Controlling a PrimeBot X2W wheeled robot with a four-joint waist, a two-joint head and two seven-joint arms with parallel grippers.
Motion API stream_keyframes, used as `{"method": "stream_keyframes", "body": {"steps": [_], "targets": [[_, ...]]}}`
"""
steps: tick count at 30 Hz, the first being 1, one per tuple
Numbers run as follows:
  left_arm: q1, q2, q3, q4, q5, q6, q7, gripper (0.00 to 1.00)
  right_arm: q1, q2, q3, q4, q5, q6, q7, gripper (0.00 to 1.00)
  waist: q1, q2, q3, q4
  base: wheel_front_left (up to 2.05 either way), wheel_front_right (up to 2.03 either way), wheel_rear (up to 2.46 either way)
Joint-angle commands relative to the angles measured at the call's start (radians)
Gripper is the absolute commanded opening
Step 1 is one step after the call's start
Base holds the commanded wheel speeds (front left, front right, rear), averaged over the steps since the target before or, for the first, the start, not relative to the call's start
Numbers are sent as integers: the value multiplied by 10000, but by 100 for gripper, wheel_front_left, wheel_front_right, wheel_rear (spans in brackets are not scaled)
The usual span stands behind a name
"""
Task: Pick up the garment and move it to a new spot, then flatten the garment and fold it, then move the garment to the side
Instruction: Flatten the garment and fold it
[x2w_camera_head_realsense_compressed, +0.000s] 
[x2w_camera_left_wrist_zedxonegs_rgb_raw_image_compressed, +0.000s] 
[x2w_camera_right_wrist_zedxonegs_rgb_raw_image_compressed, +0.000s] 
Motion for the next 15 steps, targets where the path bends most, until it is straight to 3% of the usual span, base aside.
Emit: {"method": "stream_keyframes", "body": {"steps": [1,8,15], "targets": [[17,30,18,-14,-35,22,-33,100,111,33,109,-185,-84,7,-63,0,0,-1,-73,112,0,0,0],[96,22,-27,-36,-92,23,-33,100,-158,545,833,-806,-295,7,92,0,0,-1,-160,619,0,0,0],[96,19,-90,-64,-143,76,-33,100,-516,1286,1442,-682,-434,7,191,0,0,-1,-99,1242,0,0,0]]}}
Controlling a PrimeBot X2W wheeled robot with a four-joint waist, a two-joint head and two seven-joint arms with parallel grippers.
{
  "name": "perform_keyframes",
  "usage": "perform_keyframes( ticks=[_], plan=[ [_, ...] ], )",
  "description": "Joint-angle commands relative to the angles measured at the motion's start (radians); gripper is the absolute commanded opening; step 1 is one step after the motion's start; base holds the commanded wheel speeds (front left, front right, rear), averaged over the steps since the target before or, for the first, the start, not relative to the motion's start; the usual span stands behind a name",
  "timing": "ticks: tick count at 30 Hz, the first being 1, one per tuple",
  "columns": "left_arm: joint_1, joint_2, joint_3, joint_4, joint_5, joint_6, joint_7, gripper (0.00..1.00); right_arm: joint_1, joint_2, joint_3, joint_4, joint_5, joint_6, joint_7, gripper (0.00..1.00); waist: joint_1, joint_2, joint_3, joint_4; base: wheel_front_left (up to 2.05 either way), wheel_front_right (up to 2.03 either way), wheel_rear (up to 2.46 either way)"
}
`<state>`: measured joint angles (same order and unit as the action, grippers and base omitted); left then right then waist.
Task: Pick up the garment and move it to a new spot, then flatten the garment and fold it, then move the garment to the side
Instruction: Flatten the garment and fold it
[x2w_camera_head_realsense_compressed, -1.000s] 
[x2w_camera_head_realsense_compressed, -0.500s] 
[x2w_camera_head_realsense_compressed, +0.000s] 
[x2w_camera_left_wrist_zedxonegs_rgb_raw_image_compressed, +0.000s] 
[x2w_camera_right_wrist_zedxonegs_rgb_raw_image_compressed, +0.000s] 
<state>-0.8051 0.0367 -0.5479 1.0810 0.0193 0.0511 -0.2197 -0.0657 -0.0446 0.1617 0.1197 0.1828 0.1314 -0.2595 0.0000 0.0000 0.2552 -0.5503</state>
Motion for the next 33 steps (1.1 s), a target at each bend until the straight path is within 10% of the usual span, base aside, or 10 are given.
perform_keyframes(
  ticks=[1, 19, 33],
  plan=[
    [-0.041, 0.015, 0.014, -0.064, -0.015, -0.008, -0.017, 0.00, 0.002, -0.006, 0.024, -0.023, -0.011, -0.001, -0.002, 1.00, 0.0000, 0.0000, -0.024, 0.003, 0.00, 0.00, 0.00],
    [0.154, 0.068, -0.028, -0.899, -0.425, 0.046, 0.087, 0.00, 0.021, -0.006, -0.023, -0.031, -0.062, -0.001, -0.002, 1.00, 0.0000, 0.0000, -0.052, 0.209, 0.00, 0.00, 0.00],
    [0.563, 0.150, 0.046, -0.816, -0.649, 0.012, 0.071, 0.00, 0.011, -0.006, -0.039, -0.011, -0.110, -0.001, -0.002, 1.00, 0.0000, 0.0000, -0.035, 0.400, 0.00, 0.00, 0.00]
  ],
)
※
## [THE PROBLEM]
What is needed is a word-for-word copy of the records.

## [TASK ANSWER]
Controlling a PrimeBot X2W wheeled robot with a four-joint waist, a two-joint head and two seven-joint arms with parallel grippers.
Motion API stream_keyframes, used as `{"method": "stream_keyframes", "body": {"steps": [_], "targets": [[_, ...]]}}`
"""
steps: tick count at 30 Hz, the first being 1, one per tuple
Numbers run as follows:
  left_arm: q1, q2, q3, q4, q5, q6, q7, gripper (0.00 to 1.00)
  right_arm: q1, q2, q3, q4, q5, q6, q7, gripper (0.00 to 1.00)
  waist: q1, q2, q3, q4
  base: wheel_front_left (up to 2.05 either way), wheel_front_right (up to 2.03 either way), wheel_rear (up to 2.46 either way)
Joint-angle commands relative to the angles measured at the call's start (radians)
Gripper is the absolute commanded opening
Step 1 is one step after the call's start
Base holds the commanded wheel speeds (front left, front right, rear), averaged over the steps since the target before or, for the first, the start, not relative to the call's start
Numbers are sent as integers: the value multiplied by 10000, but by 100 for gripper, wheel_front_left, wheel_front_right, wheel_rear (spans in brackets are not scaled)
The usual span stands behind a name
"""
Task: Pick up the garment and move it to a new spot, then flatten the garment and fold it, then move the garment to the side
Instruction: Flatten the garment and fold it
[x2w_camera_head_realsense_compressed, +0.000s] 
[x2w_camera_left_wrist_zedxonegs_rgb_raw_image_compressed, +0.000s] 
[x2w_camera_right_wrist_zedxonegs_rgb_raw_image_compressed, +0.000s] 
Motion for the next 15 steps, targets where the path bends most, until it is straight to 3% of the usual span, base aside.
Emit: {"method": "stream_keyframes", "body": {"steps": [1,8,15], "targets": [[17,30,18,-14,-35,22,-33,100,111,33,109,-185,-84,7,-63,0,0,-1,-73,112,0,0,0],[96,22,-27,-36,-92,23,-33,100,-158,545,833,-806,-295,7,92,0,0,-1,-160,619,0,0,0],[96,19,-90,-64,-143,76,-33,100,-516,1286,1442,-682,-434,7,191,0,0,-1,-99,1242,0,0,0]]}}
Controlling a PrimeBot X2W wheeled robot with a four-joint waist, a two-joint head and two seven-joint arms with parallel grippers.
{
  "name": "perform_keyframes",
  "usage": "perform_keyframes( ticks=[_], plan=[ [_, ...] ], )",
  "description": "Joint-angle commands relative to the angles measured at the motion's start (radians); gripper is the absolute commanded opening; step 1 is one step after the motion's start; base holds the commanded wheel speeds (front left, front right, rear), averaged over the steps since the target before or, for the first, the start, not relative to the motion's start; the usual span stands behind a name",
  "timing": "ticks: tick count at 30 Hz, the first being 1, one per tuple",
  "columns": "left_arm: joint_1, joint_2, joint_3, joint_4, joint_5, joint_6, joint_7, gripper (0.00..1.00); right_arm: joint_1, joint_2, joint_3, joint_4, joint_5, joint_6, joint_7, gripper (0.00..1.00); waist: joint_1, joint_2, joint_3, joint_4; base: wheel_front_left (up to 2.05 either way), wheel_front_right (up to 2.03 either way), wheel_rear (up to 2.46 either way)"
}
`<state>`: measured joint angles (same order and unit as the action, grippers and base omitted); left then right then waist.
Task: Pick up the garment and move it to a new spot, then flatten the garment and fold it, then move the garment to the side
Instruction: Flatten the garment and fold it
[x2w_camera_head_realsense_compressed, -1.000s] 
[x2w_camera_head_realsense_compressed, -0.500s] 
[x2w_camera_head_realsense_compressed, +0.000s] 
[x2w_camera_left_wrist_zedxonegs_rgb_raw_image_compressed, +0.000s] 
[x2w_camera_right_wrist_zedxonegs_rgb_raw_image_compressed, +0.000s] 
<state>-0.8051 0.0367 -0.5479 1.0810 0.0193 0.0511 -0.2197 -0.0657 -0.0446 0.1617 0.1197 0.1828 0.1314 -0.2595 0.0000 0.0000 0.2552 -0.5503</state>
Motion for the next 33 steps (1.1 s), a target at each bend until the straight path is within 10% of the usual span, base aside, or 10 are given.
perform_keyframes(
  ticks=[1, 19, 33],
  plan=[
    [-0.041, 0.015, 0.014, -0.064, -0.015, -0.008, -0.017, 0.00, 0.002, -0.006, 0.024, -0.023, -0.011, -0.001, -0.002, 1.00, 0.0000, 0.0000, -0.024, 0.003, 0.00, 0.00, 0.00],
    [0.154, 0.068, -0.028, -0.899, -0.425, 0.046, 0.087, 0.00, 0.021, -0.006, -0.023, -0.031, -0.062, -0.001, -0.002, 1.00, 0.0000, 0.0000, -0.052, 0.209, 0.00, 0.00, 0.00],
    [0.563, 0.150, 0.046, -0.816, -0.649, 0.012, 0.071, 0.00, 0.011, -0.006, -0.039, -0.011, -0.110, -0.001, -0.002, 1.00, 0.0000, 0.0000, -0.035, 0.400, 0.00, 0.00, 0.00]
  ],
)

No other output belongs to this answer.